■ **PROBLEM REQUIREMENTS**: The word "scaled" marks the lines to report; pull each of them from the listing.

*** Begin section ***

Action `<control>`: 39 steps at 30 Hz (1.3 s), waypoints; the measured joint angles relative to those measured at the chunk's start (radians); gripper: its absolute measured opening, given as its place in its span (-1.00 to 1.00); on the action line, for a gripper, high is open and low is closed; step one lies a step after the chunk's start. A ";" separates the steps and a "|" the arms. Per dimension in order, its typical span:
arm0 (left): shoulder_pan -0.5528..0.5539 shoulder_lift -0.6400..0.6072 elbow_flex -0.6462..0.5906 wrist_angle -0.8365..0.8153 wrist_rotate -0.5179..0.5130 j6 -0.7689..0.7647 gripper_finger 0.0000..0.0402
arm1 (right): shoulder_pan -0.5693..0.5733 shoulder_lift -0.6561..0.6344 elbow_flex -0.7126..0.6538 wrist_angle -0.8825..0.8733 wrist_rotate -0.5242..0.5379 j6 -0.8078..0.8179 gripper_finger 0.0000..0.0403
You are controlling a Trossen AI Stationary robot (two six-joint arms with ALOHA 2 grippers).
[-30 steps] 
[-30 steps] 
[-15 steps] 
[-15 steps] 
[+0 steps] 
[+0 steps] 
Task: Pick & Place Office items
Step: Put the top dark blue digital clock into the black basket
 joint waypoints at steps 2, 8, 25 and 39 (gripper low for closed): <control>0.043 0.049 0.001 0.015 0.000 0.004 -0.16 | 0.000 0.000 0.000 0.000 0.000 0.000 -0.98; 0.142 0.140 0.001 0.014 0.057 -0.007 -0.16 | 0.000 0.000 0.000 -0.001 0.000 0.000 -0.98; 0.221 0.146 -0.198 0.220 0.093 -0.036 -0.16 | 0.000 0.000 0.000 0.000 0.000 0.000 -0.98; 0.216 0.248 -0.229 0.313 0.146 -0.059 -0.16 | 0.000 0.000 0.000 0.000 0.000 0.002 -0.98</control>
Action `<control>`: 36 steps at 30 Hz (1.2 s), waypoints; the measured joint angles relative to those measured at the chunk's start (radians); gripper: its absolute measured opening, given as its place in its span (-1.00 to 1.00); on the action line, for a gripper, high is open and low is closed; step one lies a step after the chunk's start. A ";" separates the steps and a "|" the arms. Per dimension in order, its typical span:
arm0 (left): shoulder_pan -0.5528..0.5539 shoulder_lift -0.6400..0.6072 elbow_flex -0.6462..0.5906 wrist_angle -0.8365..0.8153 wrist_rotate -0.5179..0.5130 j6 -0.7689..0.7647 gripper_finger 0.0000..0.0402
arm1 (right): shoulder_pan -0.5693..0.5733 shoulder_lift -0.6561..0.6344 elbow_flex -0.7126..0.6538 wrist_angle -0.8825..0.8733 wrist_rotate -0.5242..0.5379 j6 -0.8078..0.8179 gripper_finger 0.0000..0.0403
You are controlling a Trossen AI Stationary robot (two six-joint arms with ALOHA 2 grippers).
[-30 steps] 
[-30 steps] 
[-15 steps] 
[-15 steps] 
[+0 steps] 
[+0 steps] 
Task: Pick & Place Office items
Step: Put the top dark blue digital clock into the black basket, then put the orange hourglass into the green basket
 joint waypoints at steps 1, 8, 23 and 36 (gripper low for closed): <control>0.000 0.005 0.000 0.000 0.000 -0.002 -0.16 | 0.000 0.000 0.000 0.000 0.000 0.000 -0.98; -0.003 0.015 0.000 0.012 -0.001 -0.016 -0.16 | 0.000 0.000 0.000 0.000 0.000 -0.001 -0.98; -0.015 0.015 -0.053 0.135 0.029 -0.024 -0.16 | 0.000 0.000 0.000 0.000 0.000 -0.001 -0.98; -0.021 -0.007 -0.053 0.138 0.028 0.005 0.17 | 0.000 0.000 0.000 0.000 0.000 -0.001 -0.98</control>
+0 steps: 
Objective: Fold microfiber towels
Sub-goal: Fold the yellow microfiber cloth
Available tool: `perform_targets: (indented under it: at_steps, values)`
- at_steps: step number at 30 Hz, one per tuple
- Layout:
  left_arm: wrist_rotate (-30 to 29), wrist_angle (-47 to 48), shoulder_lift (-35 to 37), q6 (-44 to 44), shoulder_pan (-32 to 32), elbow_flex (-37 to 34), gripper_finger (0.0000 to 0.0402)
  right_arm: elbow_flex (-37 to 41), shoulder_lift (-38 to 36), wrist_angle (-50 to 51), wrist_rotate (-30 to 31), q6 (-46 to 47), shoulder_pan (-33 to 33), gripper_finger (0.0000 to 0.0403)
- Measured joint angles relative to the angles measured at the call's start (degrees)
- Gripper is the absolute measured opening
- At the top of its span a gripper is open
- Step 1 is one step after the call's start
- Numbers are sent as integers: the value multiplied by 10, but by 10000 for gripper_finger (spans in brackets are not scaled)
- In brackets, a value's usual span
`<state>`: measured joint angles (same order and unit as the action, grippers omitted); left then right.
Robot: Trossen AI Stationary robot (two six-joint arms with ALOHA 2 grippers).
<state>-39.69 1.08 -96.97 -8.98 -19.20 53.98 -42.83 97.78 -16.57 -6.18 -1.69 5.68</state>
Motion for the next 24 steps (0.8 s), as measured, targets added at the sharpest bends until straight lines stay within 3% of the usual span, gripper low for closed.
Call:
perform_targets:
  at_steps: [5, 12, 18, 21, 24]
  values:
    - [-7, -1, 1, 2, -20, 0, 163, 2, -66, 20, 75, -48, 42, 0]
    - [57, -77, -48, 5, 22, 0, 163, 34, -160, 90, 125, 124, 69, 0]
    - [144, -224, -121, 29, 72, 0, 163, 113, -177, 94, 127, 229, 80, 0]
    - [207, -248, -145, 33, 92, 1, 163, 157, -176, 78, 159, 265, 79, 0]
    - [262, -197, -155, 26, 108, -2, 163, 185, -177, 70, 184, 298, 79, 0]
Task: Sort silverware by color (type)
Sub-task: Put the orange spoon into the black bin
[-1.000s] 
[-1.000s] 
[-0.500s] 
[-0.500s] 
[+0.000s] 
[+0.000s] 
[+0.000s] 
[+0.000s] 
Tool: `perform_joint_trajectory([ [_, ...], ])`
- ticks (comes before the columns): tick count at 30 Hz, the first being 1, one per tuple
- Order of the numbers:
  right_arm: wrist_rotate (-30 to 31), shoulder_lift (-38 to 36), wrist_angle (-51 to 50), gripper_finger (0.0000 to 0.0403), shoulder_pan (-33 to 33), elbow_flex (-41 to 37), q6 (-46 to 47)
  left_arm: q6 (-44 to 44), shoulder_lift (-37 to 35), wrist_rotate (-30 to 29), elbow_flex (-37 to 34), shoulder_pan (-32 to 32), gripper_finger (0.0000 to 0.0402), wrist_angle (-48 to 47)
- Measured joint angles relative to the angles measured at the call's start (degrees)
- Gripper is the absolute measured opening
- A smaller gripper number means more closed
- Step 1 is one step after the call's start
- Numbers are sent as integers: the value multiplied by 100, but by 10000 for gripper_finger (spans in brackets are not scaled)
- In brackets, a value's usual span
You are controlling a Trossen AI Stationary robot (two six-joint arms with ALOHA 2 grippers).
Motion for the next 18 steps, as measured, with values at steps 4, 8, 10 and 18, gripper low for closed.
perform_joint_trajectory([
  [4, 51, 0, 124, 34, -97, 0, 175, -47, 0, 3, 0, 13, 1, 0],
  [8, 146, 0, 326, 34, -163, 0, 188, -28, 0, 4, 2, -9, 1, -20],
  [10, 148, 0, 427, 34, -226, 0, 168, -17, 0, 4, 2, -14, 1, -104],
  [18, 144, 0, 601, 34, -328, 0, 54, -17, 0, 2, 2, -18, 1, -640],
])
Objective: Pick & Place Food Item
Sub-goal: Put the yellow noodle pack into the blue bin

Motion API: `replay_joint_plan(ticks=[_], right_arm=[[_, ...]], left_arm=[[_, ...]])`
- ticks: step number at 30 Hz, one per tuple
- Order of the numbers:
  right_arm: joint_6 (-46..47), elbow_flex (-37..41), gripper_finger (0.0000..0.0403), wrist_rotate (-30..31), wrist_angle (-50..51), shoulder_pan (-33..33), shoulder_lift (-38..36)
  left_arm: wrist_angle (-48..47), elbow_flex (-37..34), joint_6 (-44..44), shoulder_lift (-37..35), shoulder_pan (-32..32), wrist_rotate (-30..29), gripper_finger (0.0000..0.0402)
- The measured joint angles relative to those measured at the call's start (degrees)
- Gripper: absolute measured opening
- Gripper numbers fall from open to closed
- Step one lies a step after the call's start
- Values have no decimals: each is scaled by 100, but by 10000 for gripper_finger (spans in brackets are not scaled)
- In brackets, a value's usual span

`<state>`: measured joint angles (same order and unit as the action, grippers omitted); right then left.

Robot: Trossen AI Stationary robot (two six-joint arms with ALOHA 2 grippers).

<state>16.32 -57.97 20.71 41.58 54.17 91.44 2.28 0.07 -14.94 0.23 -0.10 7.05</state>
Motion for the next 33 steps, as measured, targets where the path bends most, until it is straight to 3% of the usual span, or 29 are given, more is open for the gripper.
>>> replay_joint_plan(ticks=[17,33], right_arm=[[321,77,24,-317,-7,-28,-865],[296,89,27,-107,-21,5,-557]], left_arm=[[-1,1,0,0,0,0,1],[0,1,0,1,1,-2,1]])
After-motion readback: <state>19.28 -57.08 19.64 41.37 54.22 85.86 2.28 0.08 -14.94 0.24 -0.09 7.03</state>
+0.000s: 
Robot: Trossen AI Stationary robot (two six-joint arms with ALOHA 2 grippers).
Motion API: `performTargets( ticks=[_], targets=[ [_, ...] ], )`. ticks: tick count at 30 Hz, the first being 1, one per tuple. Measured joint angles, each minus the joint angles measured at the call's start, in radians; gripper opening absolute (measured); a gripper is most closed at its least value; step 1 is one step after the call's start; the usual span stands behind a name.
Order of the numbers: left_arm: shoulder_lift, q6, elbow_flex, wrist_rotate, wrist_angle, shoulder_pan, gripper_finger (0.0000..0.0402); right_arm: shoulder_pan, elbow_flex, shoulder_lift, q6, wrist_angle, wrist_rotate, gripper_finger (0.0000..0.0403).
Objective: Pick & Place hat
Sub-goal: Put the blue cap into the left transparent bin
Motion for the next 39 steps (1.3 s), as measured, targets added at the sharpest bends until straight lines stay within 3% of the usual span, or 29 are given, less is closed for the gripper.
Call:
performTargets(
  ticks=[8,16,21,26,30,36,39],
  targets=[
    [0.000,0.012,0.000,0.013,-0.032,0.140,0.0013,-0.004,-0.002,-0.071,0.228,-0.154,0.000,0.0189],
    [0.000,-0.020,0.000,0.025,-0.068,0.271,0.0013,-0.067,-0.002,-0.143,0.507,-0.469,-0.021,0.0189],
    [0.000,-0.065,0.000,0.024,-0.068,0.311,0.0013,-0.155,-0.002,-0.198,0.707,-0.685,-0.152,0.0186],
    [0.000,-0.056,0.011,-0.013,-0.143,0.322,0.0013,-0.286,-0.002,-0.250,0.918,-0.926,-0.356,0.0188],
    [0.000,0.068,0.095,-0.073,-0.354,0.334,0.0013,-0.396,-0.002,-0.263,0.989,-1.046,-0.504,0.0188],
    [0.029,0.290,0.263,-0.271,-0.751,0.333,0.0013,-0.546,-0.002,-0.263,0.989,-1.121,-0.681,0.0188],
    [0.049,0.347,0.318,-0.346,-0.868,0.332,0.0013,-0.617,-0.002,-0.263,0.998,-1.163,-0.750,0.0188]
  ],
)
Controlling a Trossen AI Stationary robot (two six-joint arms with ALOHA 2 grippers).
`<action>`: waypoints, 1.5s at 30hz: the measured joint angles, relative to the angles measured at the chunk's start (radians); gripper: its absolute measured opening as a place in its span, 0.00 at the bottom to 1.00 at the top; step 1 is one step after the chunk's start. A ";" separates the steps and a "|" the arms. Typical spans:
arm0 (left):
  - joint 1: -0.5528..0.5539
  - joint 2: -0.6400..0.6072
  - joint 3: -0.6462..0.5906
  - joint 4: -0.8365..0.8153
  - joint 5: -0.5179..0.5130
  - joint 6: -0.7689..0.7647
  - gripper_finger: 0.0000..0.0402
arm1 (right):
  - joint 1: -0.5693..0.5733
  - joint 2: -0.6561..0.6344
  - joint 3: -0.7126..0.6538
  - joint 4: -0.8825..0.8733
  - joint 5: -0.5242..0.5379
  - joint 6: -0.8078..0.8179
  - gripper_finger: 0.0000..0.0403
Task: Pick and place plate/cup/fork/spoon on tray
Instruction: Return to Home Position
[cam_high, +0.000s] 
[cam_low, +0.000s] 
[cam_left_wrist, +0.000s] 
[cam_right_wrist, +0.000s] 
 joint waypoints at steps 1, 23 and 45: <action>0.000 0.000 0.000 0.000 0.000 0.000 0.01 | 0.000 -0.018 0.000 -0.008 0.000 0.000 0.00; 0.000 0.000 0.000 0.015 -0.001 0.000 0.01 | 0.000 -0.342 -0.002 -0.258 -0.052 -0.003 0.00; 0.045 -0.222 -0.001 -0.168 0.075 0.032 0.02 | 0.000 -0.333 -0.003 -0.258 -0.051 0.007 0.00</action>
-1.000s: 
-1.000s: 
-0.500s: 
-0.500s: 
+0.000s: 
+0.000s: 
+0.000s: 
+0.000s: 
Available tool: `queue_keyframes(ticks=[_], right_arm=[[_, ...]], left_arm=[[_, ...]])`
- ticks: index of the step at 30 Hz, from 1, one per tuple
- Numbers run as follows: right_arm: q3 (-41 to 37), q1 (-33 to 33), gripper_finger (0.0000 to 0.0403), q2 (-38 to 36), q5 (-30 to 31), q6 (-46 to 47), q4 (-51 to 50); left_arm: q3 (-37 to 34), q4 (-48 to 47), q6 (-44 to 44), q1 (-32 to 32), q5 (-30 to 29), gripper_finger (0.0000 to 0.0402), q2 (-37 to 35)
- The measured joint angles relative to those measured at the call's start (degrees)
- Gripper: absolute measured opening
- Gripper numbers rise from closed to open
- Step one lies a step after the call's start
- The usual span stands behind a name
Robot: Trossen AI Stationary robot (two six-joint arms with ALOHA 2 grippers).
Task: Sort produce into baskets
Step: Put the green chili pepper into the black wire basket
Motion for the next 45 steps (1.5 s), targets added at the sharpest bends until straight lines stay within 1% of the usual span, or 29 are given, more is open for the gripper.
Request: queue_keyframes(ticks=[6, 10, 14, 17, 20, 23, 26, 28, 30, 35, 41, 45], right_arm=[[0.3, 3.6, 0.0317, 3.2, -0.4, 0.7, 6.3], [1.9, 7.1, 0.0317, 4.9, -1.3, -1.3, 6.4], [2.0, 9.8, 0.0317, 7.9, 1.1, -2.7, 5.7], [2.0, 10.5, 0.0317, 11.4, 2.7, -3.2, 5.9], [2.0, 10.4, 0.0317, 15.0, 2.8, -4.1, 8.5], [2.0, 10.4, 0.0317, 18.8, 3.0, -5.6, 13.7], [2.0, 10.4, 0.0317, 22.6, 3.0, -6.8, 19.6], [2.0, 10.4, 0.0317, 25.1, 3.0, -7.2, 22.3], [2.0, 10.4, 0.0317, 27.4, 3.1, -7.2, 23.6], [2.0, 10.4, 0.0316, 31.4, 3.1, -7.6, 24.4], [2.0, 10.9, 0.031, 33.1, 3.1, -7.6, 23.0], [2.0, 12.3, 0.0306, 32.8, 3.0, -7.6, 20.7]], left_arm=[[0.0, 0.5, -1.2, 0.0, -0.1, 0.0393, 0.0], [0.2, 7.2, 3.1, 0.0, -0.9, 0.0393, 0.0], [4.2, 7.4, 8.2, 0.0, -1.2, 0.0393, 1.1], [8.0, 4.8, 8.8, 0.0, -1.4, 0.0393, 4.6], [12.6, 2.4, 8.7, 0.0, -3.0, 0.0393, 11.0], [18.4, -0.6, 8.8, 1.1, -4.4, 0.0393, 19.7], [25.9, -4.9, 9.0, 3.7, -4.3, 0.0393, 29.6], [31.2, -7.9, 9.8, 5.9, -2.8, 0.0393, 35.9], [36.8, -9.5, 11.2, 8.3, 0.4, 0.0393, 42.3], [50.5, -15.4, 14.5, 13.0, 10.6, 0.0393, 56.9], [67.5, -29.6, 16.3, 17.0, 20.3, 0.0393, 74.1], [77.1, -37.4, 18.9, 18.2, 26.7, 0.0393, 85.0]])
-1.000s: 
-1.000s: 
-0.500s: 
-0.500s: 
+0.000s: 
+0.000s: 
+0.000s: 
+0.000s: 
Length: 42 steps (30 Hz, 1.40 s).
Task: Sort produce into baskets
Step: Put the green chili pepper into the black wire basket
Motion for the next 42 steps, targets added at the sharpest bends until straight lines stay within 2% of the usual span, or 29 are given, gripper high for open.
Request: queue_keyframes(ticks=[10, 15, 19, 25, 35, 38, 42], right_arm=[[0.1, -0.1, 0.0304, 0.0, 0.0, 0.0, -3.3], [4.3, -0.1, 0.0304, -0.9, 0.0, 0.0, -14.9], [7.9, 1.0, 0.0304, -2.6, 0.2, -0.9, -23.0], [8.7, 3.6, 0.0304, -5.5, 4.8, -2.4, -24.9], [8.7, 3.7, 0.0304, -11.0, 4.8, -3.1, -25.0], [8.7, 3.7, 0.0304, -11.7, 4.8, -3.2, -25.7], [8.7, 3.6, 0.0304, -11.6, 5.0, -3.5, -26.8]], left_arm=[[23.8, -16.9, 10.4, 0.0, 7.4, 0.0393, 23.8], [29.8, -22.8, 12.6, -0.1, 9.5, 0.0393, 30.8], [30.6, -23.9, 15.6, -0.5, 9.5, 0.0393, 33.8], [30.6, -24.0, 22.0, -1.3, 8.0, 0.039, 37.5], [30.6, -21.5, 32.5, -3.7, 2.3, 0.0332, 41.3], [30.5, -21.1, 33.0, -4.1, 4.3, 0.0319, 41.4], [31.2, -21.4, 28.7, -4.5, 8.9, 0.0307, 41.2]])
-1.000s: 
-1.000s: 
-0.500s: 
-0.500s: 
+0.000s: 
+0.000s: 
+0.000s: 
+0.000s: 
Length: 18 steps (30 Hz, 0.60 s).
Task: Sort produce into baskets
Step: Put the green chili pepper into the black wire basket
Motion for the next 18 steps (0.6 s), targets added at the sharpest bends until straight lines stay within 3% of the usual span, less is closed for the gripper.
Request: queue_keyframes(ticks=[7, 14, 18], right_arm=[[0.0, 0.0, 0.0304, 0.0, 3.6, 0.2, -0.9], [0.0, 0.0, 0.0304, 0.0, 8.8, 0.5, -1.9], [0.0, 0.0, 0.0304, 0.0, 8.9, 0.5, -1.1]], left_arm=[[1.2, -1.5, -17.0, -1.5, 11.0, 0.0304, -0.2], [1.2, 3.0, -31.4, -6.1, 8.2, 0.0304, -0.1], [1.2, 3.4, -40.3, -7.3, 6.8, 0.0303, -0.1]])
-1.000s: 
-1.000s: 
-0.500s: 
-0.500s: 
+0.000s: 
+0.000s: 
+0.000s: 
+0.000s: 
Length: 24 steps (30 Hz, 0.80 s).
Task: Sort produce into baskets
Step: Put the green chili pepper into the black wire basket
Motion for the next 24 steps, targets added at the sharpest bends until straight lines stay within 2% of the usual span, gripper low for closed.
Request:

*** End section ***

■ **TASK RESULT**:
- Numbers are sent as integers: the value multiplied by 10, but by 10000 for gripper_finger (spans in brackets are not scaled)
- Numbers are sent as integers: the value multiplied by 100, but by 10000 for gripper_finger (spans in brackets are not scaled)
- Values have no decimals: each is scaled by 100, but by 10000 for gripper_finger (spans in brackets are not scaled)

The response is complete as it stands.